**WORK TO COMPLETE**: Nothing but the pictures should be left out when the entries below are duplicated.

** PROVIDED DATA follows **

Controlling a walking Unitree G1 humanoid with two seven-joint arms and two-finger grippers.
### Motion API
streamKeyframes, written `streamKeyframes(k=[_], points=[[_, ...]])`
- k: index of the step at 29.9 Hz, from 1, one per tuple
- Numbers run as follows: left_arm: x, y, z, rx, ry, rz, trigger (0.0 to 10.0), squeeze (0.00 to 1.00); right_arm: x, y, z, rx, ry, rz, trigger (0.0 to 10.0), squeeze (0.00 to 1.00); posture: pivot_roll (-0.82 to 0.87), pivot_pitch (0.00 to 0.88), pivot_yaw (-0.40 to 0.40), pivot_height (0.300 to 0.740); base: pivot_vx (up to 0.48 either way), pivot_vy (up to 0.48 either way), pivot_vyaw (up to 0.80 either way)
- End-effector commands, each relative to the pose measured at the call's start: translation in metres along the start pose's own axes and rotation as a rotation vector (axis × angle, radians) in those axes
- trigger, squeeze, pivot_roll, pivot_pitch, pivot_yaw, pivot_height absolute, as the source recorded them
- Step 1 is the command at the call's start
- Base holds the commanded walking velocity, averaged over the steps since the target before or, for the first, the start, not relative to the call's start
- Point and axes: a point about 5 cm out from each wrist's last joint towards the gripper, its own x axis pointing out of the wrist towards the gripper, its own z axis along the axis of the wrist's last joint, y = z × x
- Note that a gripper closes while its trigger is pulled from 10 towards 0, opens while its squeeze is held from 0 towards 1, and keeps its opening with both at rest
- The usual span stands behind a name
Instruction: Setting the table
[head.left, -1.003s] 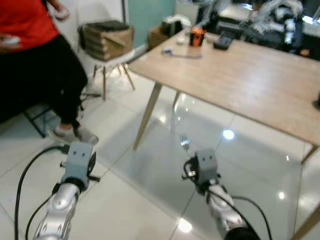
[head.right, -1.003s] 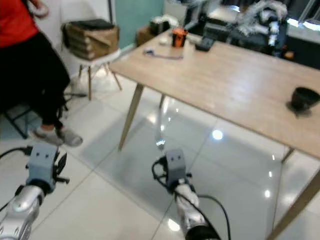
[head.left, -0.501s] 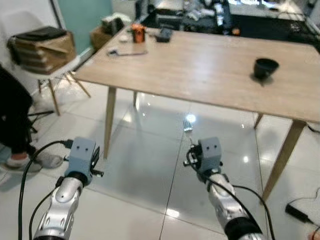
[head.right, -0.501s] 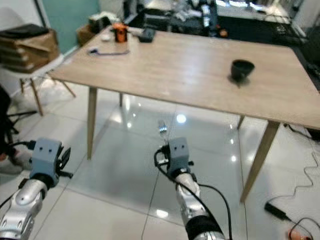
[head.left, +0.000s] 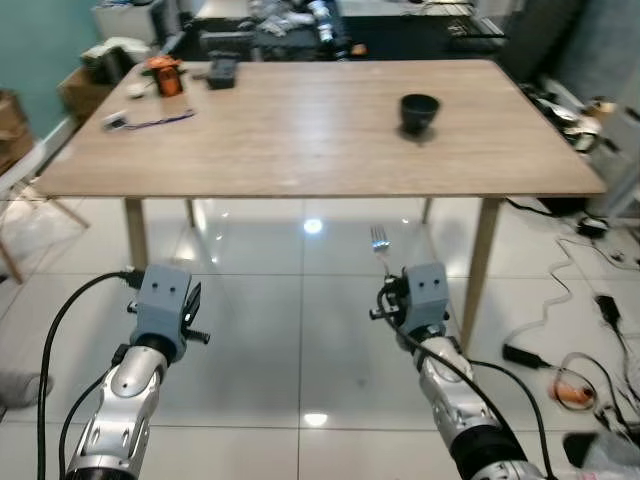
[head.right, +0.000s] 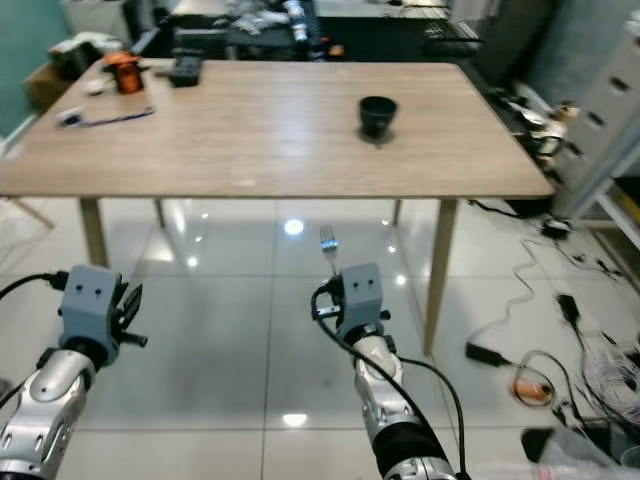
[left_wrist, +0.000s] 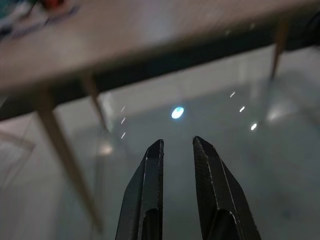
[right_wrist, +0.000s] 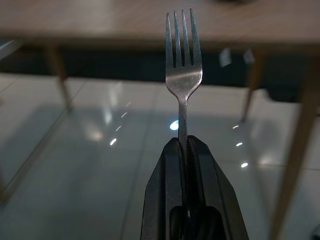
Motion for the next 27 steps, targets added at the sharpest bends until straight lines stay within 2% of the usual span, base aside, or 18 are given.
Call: streamKeyframes(k=[1, 3, 5, 8, 11, 13, 15, 27], points=[[0.002, 0.006, 0.011, -0.014, -0.025, 0.021, 10.0, 0.0, 0.008, -0.003, 0.019, 0.03, -0.062, -0.029, 10.0, 0.0, 0.08, 0.0, 0.093, 0.74, 0.0, 0.0, -0.8], [0.003, 0.008, 0.015, -0.017, -0.038, 0.027, 10.0, 0.0, 0.009, -0.004, 0.024, 0.04, -0.079, -0.037, 10.0, 0.0, 0.08, 0.0, 0.093, 0.74, 0.0, 0.0, -0.8], [0.007, 0.015, 0.031, -0.034, -0.082, 0.05, 10.0, 0.0, 0.015, -0.008, 0.046, 0.069, -0.147, -0.074, 10.0, 0.0, 0.08, 0.0, 0.089, 0.74, 0.0, 0.0, -0.8], [0.008, 0.017, 0.04, -0.037, -0.104, 0.064, 10.0, 0.0, 0.018, -0.01, 0.06, 0.092, -0.198, -0.091, 10.0, 0.0, 0.08, 0.0, 0.089, 0.74, 0.0, 0.0, -0.8], [0.009, 0.018, 0.048, -0.033, -0.138, 0.083, 10.0, 0.0, 0.02, -0.006, 0.08, 0.097, -0.273, -0.076, 10.0, 0.0, 0.08, 0.0, 0.086, 0.74, 0.0, 0.0, 0.0], [0.009, 0.018, 0.048, -0.033, -0.138, 0.083, 10.0, 0.0, 0.02, -0.006, 0.08, 0.097, -0.273, -0.076, 10.0, 0.0, 0.08, 0.0, 0.086, 0.74, 0.0, 0.0, 0.0], [0.011, 0.017, 0.055, -0.028, -0.158, 0.115, 10.0, 0.0, 0.019, 0.008, 0.1, 0.114, -0.34, -0.003, 10.0, 0.0, 0.08, 0.0, 0.082, 0.74, 0.48, 0.0, 0.0], [0.009, 0.016, 0.055, -0.034, -0.144, 0.119, 10.0, 0.0, 0.014, 0.02, 0.096, 0.129, -0.314, 0.049, 10.0, 0.0, 0.09, 0.005, 0.077, 0.74, 0.48, 0.0, 0.0]])
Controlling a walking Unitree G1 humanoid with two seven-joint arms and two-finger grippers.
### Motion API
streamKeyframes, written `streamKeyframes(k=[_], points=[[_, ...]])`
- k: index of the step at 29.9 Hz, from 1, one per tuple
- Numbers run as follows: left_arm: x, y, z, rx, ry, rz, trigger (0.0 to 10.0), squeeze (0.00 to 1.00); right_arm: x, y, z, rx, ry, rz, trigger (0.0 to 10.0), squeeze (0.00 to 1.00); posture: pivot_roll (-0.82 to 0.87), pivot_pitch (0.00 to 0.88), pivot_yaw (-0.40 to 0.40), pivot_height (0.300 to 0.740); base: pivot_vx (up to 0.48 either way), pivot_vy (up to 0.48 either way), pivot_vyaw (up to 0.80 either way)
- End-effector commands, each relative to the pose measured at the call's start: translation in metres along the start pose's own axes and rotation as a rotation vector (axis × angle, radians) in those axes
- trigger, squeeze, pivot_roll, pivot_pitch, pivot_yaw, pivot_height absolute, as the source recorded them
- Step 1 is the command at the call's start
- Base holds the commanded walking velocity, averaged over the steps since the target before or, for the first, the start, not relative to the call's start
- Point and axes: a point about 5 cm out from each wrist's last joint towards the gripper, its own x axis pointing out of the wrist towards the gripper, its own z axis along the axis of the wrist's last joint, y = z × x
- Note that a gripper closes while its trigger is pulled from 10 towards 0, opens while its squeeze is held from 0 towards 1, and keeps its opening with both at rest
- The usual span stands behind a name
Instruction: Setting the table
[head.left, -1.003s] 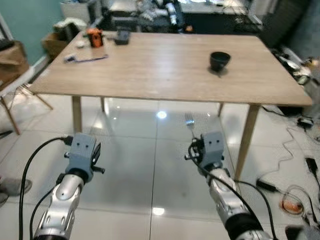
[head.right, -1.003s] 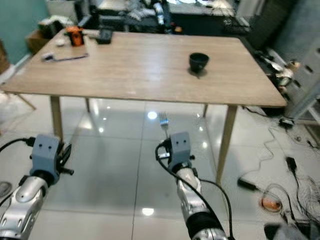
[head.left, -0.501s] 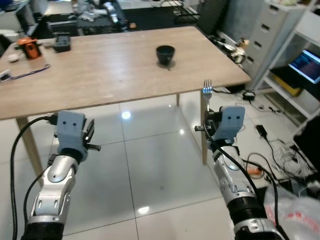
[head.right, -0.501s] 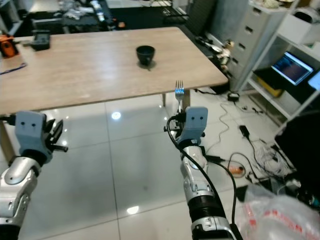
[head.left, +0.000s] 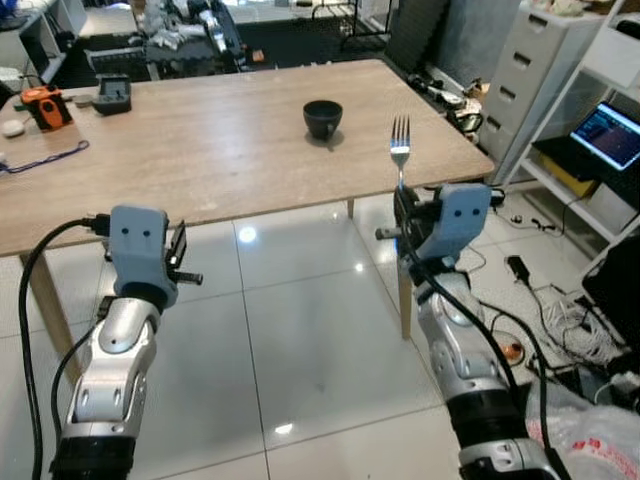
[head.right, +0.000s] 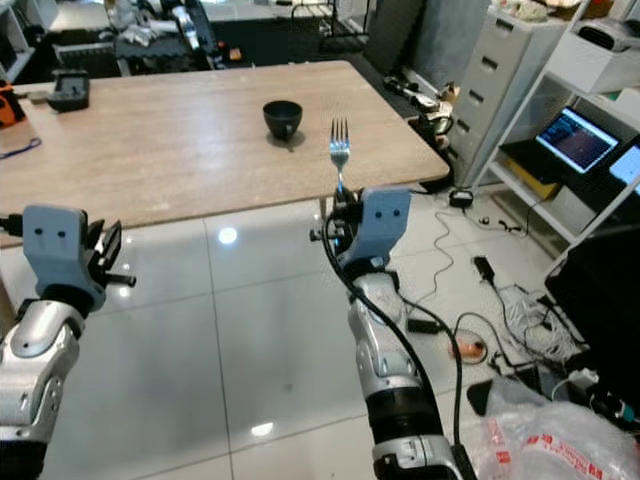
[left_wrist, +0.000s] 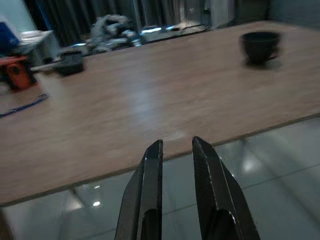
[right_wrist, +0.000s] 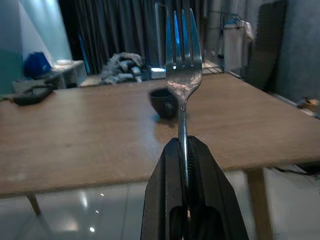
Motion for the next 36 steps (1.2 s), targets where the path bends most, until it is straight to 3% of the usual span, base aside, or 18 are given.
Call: streamKeyframes(k=[1, 26, 36], points=[[-0.002, 0.006, -0.001, 0.012, 0.017, 0.025, 10.0, 0.0, 0.001, 0.01, 0.001, 0.014, 0.004, 0.033, 10.0, 0.0, 0.09, 0.005, 0.077, 0.74, 0.48, 0.0, 0.0], [-0.006, 0.0, -0.003, 0.039, 0.029, 0.004, 10.0, 0.0, -0.006, 0.008, -0.004, -0.022, 0.067, 0.059, 10.0, 0.0, 0.08, 0.013, 0.07, 0.74, 0.466, 0.0, 0.0], [-0.011, -0.006, -0.008, 0.04, 0.059, -0.034, 10.0, 0.0, -0.01, 0.005, -0.006, -0.057, 0.087, 0.074, 10.0, 0.0, 0.08, 0.02, 0.068, 0.74, 0.156, 0.0, 0.0]])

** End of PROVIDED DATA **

**TASK ANSWER**:
Controlling a walking Unitree G1 humanoid with two seven-joint arms and two-finger grippers.
### Motion API
streamKeyframes, written `streamKeyframes(k=[_], points=[[_, ...]])`
- k: index of the step at 29.9 Hz, from 1, one per tuple
- Numbers run as follows: left_arm: x, y, z, rx, ry, rz, trigger (0.0 to 10.0), squeeze (0.00 to 1.00); right_arm: x, y, z, rx, ry, rz, trigger (0.0 to 10.0), squeeze (0.00 to 1.00); posture: pivot_roll (-0.82 to 0.87), pivot_pitch (0.00 to 0.88), pivot_yaw (-0.40 to 0.40), pivot_height (0.300 to 0.740); base: pivot_vx (up to 0.48 either way), pivot_vy (up to 0.48 either way), pivot_vyaw (up to 0.80 either way)
- End-effector commands, each relative to the pose measured at the call's start: translation in metres along the start pose's own axes and rotation as a rotation vector (axis × angle, radians) in those axes
- trigger, squeeze, pivot_roll, pivot_pitch, pivot_yaw, pivot_height absolute, as the source recorded them
- Step 1 is the command at the call's start
- Base holds the commanded walking velocity, averaged over the steps since the target before or, for the first, the start, not relative to the call's start
- Point and axes: a point about 5 cm out from each wrist's last joint towards the gripper, its own x axis pointing out of the wrist towards the gripper, its own z axis along the axis of the wrist's last joint, y = z × x
- Note that a gripper closes while its trigger is pulled from 10 towards 0, opens while its squeeze is held from 0 towards 1, and keeps its opening with both at rest
- The usual span stands behind a name
Instruction: Setting the table
[head.left, -1.003s] 
[head.right, -1.003s] 
[head.left, -0.501s] 
[head.right, -0.501s] 
[head.left, +0.000s] 
[head.right, +0.000s] 
[left_wrist, +0.000s] 
[right_wrist, +0.000s] 
Motion for the next 27 steps, targets added at the sharpest bends until straight lines stay within 2% of the usual span, base aside, or 18 are given.
Call: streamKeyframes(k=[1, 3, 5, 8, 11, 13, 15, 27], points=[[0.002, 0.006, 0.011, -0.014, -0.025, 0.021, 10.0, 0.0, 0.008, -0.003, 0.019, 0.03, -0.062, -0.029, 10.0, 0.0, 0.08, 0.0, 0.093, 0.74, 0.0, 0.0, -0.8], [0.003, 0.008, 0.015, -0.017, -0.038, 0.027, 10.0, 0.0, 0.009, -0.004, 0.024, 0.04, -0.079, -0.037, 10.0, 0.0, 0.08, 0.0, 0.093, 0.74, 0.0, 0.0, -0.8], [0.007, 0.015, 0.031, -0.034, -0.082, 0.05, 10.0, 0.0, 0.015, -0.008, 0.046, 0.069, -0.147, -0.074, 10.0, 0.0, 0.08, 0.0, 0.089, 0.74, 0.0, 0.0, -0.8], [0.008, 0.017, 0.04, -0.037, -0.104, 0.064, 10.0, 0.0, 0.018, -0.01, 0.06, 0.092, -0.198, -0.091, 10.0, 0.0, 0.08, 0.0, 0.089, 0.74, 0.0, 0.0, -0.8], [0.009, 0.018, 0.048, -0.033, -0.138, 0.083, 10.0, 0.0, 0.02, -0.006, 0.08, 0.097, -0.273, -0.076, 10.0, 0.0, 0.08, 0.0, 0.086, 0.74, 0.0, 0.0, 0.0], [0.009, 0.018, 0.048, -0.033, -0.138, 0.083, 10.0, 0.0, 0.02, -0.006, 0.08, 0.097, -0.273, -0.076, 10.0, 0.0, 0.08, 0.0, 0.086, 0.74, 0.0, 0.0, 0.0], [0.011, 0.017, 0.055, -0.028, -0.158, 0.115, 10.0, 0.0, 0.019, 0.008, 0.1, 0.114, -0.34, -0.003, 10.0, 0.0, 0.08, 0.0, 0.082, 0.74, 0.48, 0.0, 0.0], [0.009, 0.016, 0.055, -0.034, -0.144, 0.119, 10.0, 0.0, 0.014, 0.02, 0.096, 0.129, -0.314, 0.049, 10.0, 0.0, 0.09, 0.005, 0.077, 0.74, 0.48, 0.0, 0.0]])
Controlling a walking Unitree G1 humanoid with two seven-joint arms and two-finger grippers.
### Motion API
streamKeyframes, written `streamKeyframes(k=[_], points=[[_, ...]])`
- k: index of the step at 29.9 Hz, from 1, one per tuple
- Numbers run as follows: left_arm: x, y, z, rx, ry, rz, trigger (0.0 to 10.0), squeeze (0.00 to 1.00); right_arm: x, y, z, rx, ry, rz, trigger (0.0 to 10.0), squeeze (0.00 to 1.00); posture: pivot_roll (-0.82 to 0.87), pivot_pitch (0.00 to 0.88), pivot_yaw (-0.40 to 0.40), pivot_height (0.300 to 0.740); base: pivot_vx (up to 0.48 either way), pivot_vy (up to 0.48 either way), pivot_vyaw (up to 0.80 either way)
- End-effector commands, each relative to the pose measured at the call's start: translation in metres along the start pose's own axes and rotation as a rotation vector (axis × angle, radians) in those axes
- trigger, squeeze, pivot_roll, pivot_pitch, pivot_yaw, pivot_height absolute, as the source recorded them
- Step 1 is the command at the call's start
- Base holds the commanded walking velocity, averaged over the steps since the target before or, for the first, the start, not relative to the call's start
- Point and axes: a point about 5 cm out from each wrist's last joint towards the gripper, its own x axis pointing out of the wrist towards the gripper, its own z axis along the axis of the wrist's last joint, y = z × x
- Note that a gripper closes while its trigger is pulled from 10 towards 0, opens while its squeeze is held from 0 towards 1, and keeps its opening with both at rest
- The usual span stands behind a name
Instruction: Setting the table
[head.left, -1.003s] 
[head.right, -1.003s] 
[head.left, -0.501s] 
[head.right, -0.501s] 
[head.left, +0.000s] 
[head.right, +0.000s] 
[left_wrist, +0.000s] 
[right_wrist, +0.000s] 
Motion for the next 36 steps (1.2 s), targets where the path bends most, until it is straight to 3% of the usual span, base aside, or 18 are given.
Call: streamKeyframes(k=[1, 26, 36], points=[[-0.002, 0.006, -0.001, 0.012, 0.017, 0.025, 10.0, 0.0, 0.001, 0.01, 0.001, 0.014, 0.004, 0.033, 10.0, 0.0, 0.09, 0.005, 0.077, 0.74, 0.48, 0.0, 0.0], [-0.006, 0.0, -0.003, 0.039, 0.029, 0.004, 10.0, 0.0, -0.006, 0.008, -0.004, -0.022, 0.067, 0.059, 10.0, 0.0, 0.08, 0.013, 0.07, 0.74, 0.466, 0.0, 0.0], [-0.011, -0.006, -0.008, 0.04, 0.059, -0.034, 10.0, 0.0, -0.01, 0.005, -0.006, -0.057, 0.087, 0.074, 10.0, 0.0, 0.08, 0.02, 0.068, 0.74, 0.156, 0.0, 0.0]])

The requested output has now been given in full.